The MoTTs, in this regard, have done their homework.  The same actions that RP taught were augmented by stress placed on the basics - _the chassis and not the chrome_.  Sweet.

Another thing that impressed me was both in private and in public, Arnis Fest was not the _"Ken Smith show."  _ Or anybody else's show for that matter.  Prof. Presas, as source, was continually referenced to.  Continually.

I haven't seen the MoTTs move since 1997 and again, they were grounded in the basics.  They moved quite well.  They each brought a different "strength" to their application of Modern Arnis.  One example would be Randi Shea's stength was being more exact angles and position oriented.  This is natural as he is coming at the art from being a smaller man than, let's say, Chuck Gauss or Jim Ladis.

I was talking to Brian Zawilinski on the last day of the camp.  He was telling me about a conversation another martial artist had with him about the students responsibility to take their teacher's art and make the art better.  I told him that the degree that the MoTTs were delineating the basics of the art, the clarity with which they were presenting it, they _were _ participating in taking the art into the new millenium and making it better.  I think each of us who are doing this in our own way are making it better for the upcoming rank and file.

Anyway, a point to make here is that I am not attempting to sit in judgement from on high.  I worked with Prof.
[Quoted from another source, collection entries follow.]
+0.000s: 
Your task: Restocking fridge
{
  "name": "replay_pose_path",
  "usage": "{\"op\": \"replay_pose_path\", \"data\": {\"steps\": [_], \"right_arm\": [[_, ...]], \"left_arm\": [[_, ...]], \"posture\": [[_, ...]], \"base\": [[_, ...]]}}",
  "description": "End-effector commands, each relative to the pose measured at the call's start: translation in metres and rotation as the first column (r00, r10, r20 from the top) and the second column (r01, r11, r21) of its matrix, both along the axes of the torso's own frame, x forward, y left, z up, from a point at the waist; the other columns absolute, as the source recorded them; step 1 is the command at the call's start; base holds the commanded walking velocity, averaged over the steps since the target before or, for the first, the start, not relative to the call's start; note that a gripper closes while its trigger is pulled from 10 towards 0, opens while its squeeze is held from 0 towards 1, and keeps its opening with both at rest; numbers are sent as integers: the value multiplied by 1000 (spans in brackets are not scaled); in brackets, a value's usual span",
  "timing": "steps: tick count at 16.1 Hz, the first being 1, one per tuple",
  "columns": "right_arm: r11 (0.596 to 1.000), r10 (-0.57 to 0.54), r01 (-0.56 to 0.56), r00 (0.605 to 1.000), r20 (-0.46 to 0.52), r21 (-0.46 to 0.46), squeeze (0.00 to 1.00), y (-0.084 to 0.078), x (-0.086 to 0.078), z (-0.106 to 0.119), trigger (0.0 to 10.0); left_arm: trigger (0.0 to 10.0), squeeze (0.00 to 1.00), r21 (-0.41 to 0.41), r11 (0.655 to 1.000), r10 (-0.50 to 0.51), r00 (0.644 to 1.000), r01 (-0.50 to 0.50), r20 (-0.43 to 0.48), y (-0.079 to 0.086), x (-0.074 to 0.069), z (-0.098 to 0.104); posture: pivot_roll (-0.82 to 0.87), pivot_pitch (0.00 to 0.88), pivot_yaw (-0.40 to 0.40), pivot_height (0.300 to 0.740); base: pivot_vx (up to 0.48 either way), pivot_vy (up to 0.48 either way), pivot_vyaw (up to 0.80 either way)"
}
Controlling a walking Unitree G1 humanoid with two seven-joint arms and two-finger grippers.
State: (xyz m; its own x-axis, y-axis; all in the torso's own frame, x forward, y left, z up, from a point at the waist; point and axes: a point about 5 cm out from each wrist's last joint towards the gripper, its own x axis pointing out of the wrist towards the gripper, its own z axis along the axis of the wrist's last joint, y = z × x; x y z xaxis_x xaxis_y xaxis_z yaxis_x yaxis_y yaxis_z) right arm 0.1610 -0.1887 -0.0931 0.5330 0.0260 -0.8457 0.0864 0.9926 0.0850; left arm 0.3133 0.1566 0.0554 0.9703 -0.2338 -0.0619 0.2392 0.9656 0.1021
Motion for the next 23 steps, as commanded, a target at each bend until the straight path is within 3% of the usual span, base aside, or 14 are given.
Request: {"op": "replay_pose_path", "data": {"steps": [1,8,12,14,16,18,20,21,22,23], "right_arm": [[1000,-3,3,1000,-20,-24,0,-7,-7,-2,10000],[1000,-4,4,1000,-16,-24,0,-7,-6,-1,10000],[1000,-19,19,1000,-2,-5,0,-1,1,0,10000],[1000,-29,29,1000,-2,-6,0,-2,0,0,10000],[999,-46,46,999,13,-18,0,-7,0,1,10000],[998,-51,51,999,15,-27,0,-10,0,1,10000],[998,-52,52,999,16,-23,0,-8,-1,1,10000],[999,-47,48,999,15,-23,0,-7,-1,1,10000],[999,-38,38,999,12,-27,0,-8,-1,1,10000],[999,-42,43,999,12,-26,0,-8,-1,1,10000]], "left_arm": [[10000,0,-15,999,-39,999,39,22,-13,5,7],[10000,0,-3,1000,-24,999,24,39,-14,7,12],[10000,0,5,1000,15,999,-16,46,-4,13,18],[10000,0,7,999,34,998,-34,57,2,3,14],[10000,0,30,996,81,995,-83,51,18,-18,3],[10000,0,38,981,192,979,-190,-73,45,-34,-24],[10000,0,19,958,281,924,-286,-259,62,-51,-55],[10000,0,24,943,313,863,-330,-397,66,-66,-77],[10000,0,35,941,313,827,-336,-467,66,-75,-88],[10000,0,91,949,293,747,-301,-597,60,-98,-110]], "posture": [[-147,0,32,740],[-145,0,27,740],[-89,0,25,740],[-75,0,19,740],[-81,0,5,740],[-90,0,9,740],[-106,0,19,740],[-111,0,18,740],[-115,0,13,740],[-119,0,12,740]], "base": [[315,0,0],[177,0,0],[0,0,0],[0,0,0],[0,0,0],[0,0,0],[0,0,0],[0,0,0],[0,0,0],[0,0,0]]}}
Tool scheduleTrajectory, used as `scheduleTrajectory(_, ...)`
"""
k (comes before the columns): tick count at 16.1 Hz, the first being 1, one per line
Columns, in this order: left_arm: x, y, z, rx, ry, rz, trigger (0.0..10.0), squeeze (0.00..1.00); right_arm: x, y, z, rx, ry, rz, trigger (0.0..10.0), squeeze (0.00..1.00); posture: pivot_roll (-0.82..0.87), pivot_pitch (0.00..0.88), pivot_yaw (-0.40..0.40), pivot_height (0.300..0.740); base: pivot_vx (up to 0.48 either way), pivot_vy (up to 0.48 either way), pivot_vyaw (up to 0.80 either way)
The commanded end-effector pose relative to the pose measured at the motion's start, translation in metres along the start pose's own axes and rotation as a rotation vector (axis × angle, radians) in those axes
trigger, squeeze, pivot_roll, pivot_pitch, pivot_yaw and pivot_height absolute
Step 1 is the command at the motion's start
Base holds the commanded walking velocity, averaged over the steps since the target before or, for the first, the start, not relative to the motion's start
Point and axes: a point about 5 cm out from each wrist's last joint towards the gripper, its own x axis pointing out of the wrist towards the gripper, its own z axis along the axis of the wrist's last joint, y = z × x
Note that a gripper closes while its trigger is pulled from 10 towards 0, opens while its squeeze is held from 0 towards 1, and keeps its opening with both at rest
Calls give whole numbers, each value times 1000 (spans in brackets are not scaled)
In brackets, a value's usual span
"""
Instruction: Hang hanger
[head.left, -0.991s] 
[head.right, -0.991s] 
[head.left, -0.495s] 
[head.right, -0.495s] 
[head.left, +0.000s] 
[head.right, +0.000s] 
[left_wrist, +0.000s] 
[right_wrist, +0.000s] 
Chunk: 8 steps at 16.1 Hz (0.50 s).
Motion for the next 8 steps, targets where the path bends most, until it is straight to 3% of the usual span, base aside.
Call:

Presas for many, many years and my background with him cannot be questioned.  I am coming from a position of having had my doubts about what IMAF, Inc. were doing and how well could they do it, and so forth.  Well, I have gone there and saw first hand, training in _every _ session and I can say without reservation that Prof. Presas would be happy with what they are doing.  They are not merely "preservationists" regurgitating the same old same old.  They are attempting to take roughly 59 years of martial arts training (Remy Presas' years), which covers a hell of a lot of ground, firmly establish the basics underlying this material, and present it to up and coming generations.  

I have firmly believed that if you understand something fully and as well as (or as close to as possible) the founder of an art, you can get to the point of becoming as skilled as the founder.  Or get as close to it as humanly possible.  If Arnis Fest is any kind of example, IMAF, Inc. is doing a great job of attempting that.   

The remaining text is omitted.